I came from Senegal to Spain in 2009 when I was sixteen years old. I was very lucky here, as I met very good people who helped me to adapt easily and to learn Spanish. I love playing football and basketball. In my free time I like to read books, watch drama movies and go to the theatre. I am a fan of Chinua Achebe and Wole Soyinka, pioneers in African literature. I wrote a book called My Stolen Dream about my experience when I arrived in the Canary Islands. I can affirm that we African migrants come full of dreams, illusions and, above all, in search of a better life. In Africa they tell us that Spain is an idyllic place where it is easy to get work and money, where we will have a more prosperous future than in our countries of origin. Due to this, some of us leave everything and take risky decisions to come, like when we travel by dinghy and we put our lives at risk. Our histories are many and varied: some of us are fleeing from war, others fear that terrorist groups will come to our regions, among many other circumstances. However, when we set foot on Spanish soil, our expectations are eclipsed as soon as we encounter the harsh reality we have to face on arrival in an unknown country. Some of the biggest difficulties we encounter include being in an irregular situation, not speaking the same language, and racism.

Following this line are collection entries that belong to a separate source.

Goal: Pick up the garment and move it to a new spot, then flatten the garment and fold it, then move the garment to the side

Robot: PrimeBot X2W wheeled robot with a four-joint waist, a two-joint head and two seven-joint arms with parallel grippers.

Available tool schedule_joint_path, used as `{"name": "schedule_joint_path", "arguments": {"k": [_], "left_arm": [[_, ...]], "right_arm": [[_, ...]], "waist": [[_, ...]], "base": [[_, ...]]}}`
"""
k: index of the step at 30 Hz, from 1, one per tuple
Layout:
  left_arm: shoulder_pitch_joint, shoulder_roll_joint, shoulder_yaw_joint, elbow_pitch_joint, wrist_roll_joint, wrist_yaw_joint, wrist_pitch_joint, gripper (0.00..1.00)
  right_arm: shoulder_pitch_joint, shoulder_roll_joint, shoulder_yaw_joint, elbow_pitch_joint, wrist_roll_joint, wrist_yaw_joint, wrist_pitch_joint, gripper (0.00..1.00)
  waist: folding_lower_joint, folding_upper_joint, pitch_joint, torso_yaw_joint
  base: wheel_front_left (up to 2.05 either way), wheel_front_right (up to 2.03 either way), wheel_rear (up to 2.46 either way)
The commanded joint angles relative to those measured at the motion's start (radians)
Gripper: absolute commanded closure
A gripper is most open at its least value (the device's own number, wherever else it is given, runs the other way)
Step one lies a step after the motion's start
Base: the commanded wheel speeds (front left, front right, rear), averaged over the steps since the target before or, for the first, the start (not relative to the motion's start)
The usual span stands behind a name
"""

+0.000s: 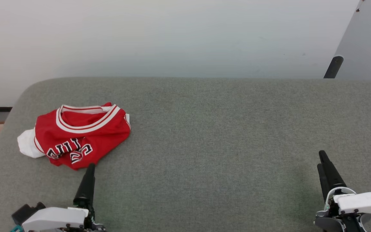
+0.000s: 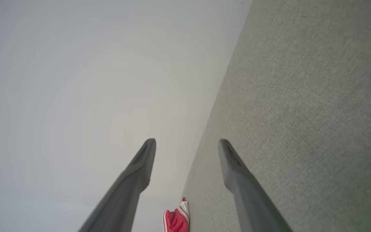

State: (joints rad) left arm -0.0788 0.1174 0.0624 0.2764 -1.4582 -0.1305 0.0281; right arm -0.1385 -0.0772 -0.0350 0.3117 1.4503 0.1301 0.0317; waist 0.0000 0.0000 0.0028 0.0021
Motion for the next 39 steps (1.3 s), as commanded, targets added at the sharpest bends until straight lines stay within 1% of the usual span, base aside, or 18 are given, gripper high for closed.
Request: {"name": "schedule_joint_path", "arguments": {"k": [1,12,18,19,31,39], "left_arm": [[-0.029,0.019,-0.008,-0.008,0.035,0.000,-0.012,0.00],[-0.037,0.057,-0.033,-0.010,0.269,0.016,-0.060,0.00],[-0.033,0.070,-0.042,-0.017,0.397,0.014,-0.082,0.00],[-0.033,0.070,-0.042,-0.017,0.397,0.014,-0.082,0.00],[-0.034,0.088,-0.043,-0.015,0.616,0.011,-0.122,0.00],[-0.037,0.100,-0.049,0.001,0.738,0.007,-0.146,0.00]], "right_arm": [[-0.037,-0.013,0.014,-0.008,-0.040,0.000,-0.011,0.00],[-0.067,-0.037,0.057,0.020,-0.258,0.000,-0.058,0.00],[-0.078,-0.044,0.074,0.031,-0.391,0.000,-0.077,0.00],[-0.078,-0.044,0.074,0.031,-0.391,0.000,-0.077,0.00],[-0.083,-0.040,0.062,0.038,-0.660,0.000,-0.107,0.00],[-0.088,-0.029,0.061,0.034,-0.809,0.000,-0.124,0.00]], "waist": [[0.0000,0.0000,0.000,0.000],[0.0000,0.0000,0.000,0.002],[0.0000,0.0000,0.001,0.003],[0.0000,0.0000,0.001,0.003],[0.0000,0.0000,0.001,0.002],[0.0000,0.0000,0.001,-0.001]], "base": [[0.00,0.00,0.00],[0.00,0.00,0.00],[0.00,0.00,0.00],[0.00,0.00,0.00],[0.00,0.00,0.00],[0.00,0.00,0.00]]}}
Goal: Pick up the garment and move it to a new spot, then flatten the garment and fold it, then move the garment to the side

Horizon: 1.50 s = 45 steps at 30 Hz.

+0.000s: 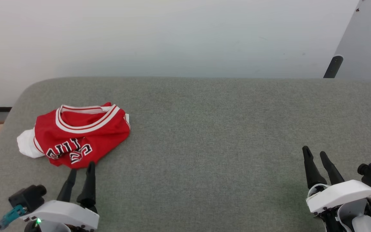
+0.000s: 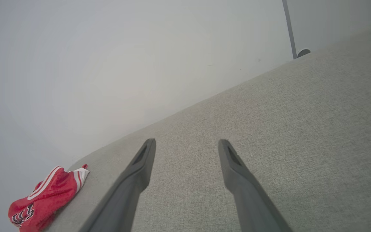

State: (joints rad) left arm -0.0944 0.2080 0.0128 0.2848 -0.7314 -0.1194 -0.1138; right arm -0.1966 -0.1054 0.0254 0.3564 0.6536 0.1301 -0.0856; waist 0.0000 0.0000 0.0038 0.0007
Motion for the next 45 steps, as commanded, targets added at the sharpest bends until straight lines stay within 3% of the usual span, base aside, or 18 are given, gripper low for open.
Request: {"name": "schedule_joint_path", "arguments": {"k": [1,31,45], "left_arm": [[-0.022,0.011,0.001,-0.006,0.025,-0.004,-0.007,0.00],[-0.003,0.042,-0.004,0.007,0.324,-0.012,-0.084,0.00],[-0.012,0.060,-0.007,0.027,0.372,-0.012,-0.112,0.00]], "right_arm": [[-0.030,0.000,0.001,-0.011,-0.028,0.001,-0.009,0.00],[-0.020,0.025,-0.046,-0.016,-0.373,0.001,-0.099,0.00],[-0.024,0.036,-0.067,0.012,-0.473,0.001,-0.134,0.00]], "waist": [[0.0000,0.0000,0.000,0.000],[0.0000,0.0000,0.000,-0.009],[0.0000,0.0000,-0.001,-0.009]], "base": [[0.00,0.00,0.00],[0.00,0.00,0.00],[0.00,0.00,0.00]]}}
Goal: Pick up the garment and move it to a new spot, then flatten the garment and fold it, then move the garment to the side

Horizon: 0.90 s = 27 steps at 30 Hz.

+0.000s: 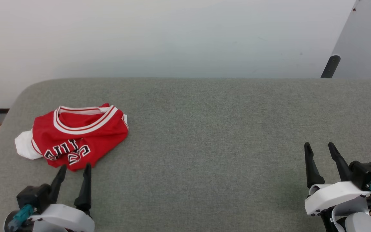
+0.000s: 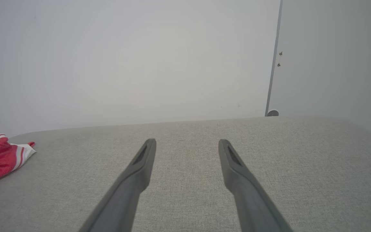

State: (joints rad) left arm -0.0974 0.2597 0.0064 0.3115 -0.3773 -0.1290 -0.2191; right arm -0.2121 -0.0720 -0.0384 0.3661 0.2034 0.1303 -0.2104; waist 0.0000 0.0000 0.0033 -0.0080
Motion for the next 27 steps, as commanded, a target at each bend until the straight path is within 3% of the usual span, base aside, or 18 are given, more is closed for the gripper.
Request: {"name": "schedule_joint_path", "arguments": {"k": [1,12,27], "left_arm": [[-0.008,0.010,0.000,0.004,0.021,-0.003,-0.010,0.00],[-0.008,0.026,-0.006,0.014,0.064,-0.003,-0.030,0.00],[-0.009,0.034,-0.017,0.037,0.088,-0.003,-0.045,0.00]], "right_arm": [[-0.010,0.002,-0.004,0.004,-0.030,0.001,-0.012,0.00],[-0.012,0.005,-0.019,0.024,-0.111,0.001,-0.037,0.00],[0.011,0.013,-0.028,0.024,-0.137,0.001,-0.055,0.00]], "waist": [[0.0000,0.0000,-0.001,0.000],[0.0000,0.0000,-0.001,-0.002],[0.0000,0.0000,-0.001,-0.002]], "base": [[0.00,0.00,0.00],[0.00,0.00,0.00],[0.00,0.00,0.00]]}}
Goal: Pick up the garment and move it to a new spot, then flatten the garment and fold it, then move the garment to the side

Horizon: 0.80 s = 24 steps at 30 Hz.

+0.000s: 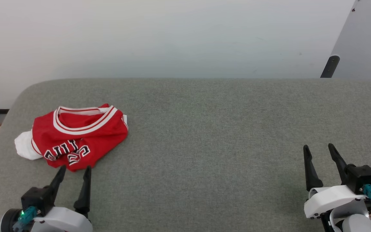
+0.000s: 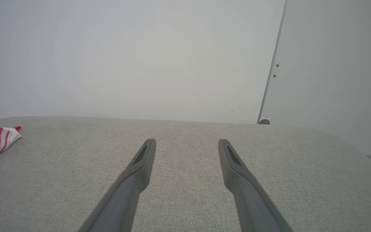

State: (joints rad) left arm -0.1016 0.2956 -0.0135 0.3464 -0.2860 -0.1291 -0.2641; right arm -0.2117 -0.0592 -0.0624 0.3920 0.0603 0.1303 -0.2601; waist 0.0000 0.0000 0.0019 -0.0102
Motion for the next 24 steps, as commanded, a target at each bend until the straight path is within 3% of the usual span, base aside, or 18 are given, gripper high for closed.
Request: {"name": "schedule_joint_path", "arguments": {"k": [1,14,24], "left_arm": [[-0.005,-0.002,0.002,0.002,-0.005,-0.003,0.000,0.00],[0.001,0.004,-0.008,-0.004,-0.033,-0.002,0.000,0.00],[-0.005,-0.021,0.021,0.017,0.002,0.001,0.000,0.00]], "right_arm": [[0.013,0.001,-0.005,-0.003,0.008,0.001,-0.006,0.00],[0.022,0.006,-0.002,-0.011,0.024,0.001,-0.006,0.00],[0.028,0.007,0.039,-0.002,0.017,0.001,-0.006,0.00]], "waist": [[0.0000,0.0000,0.000,0.001],[0.0000,0.0000,0.001,0.022],[0.0000,0.0000,0.001,0.183]], "base": [[0.00,0.00,0.00],[0.00,0.00,0.00],[0.00,0.00,0.00]]}}
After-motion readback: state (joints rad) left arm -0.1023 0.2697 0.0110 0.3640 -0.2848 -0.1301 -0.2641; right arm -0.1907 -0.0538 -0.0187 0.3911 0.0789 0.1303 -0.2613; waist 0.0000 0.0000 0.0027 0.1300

First of all, I want to say how being in an irregular situation affects us. When a migrant has no documentation, things become much more difficult: you live a clandestine existence, fearing that the police will ask to see your papers. It becomes practically impossible to find work that is not precarious. Nowadays, if one of us is in an irregular situation, we are sent to the CIEs (foreign national internment centres), which are like prisons where people live in very bad conditions. These centres represent the dehumanisation of migrants because they deprive us of our liberty and isolate us from the rest of society. The psychological consequences are terrible: anxiety, uncertainty and even loss of hope. After the CIE there are two options: one is that they deport you and the other is that they leave you to fend for yourself on the street. When you find yourself on the street, you have to find a job to survive, but without papers there is practically nothing you can do. Because of this, there are those who turn to street hawking to get an income that covers their basic needs. Others end up in precarious jobs working long hard days, and quite often they don’t even pay you. So when African migrants don’t have papers, we are totally unprotected and left to our fate.
Secondly, I want to highlight that not understanding or speaking good Spanish is a barrier to inclusion in Spanish society. This makes it very hard for us to communicate with people, particularly when we talk to someone and they make no effort to understand us. For example, it makes it difficult when you are looking for a job, because nobody wants to hire someone who doesn’t speak good Spanish. Despite the fact that there are now centres for teaching migrants to speak the language, the teaching time tends to be limited. Generally, we try to learn as quickly as possible so we are able to seek a living. To sum up: if we don’t make an effort to learn the language quickly, there is practically nothing we can do.
Thirdly, another problem is the racism that we encounter from the moment when the media present us as violent people at the borders or as "invaders" coming to European lands. This is a completely negative way of representing us and gives the people watching the news the wrong idea about us. So when we want to socialise with people, we sometimes experience discrimination or rejection. Also, the media say that migrants come to take jobs from Spanish people and that we live on social benefits. However, the reality is very different. We come to make a living and we generally do jobs that Spanish people don’t want. With regard to social benefits, they are minimal and, in many cases, there are some people who never receive them and don’t even know that they exist.
Another problem that is very prevalent is discrimination. Even when we are in the country legally, there is police persecution. Often the police stop us in the street to ask for our documents, even if we’re not doing anything in particular, as though we were criminals. Simply because of the colour of our skin, they stop us in the street and treat us inhumanely, sometimes they even use physical force and a degree of violence, and we are not able to do anything to defend our rights. But it is not only police persecution, it can also happen on public transport. For example, when we go on the metro and they only ask us for our public transport card and our ID document to check that we're not breaking any rules.
Also, when we get a job somewhere, we can also experience racism. In Europe, people often have the idea that in Africa people are not as well educated and they don’t have knowledge that could bring anything new or useful to the job, when in actual fact we also have lots to contribute. This happened to me. I’m a cook and when I’ve had to make joint decisions with my colleagues, my opinion has not been taken into account. Even when I insist, people consider that I don’t have as much knowledge of certain issues because I come from Africa. However, all contributions should be taken into account. Everyone's opinions are valid and they can always help to make tasks easier.
Being a migrant doesn’t have to be something negative, because we also make many contributions, as some recent studies have demonstrated. The concept that people have of migrants needs to change, especially in the case of Africans, as it makes it hard for us to integrate socially in countries and makes things much more complicated for us. We are all human beings, we migrate just as many other people have done over the centuries. If there is something I am very clear about it is that “no human being is illegal”. We only want a better life.
Jimmy Babiche Kampote (Byumba, Ruanda, 1992). He is the author of Mi sueño robado (Círculo Rojo, 2017), an autobiography in which he narrates his experience as a 16-year-old migrant on the long journey from Africa to Europe.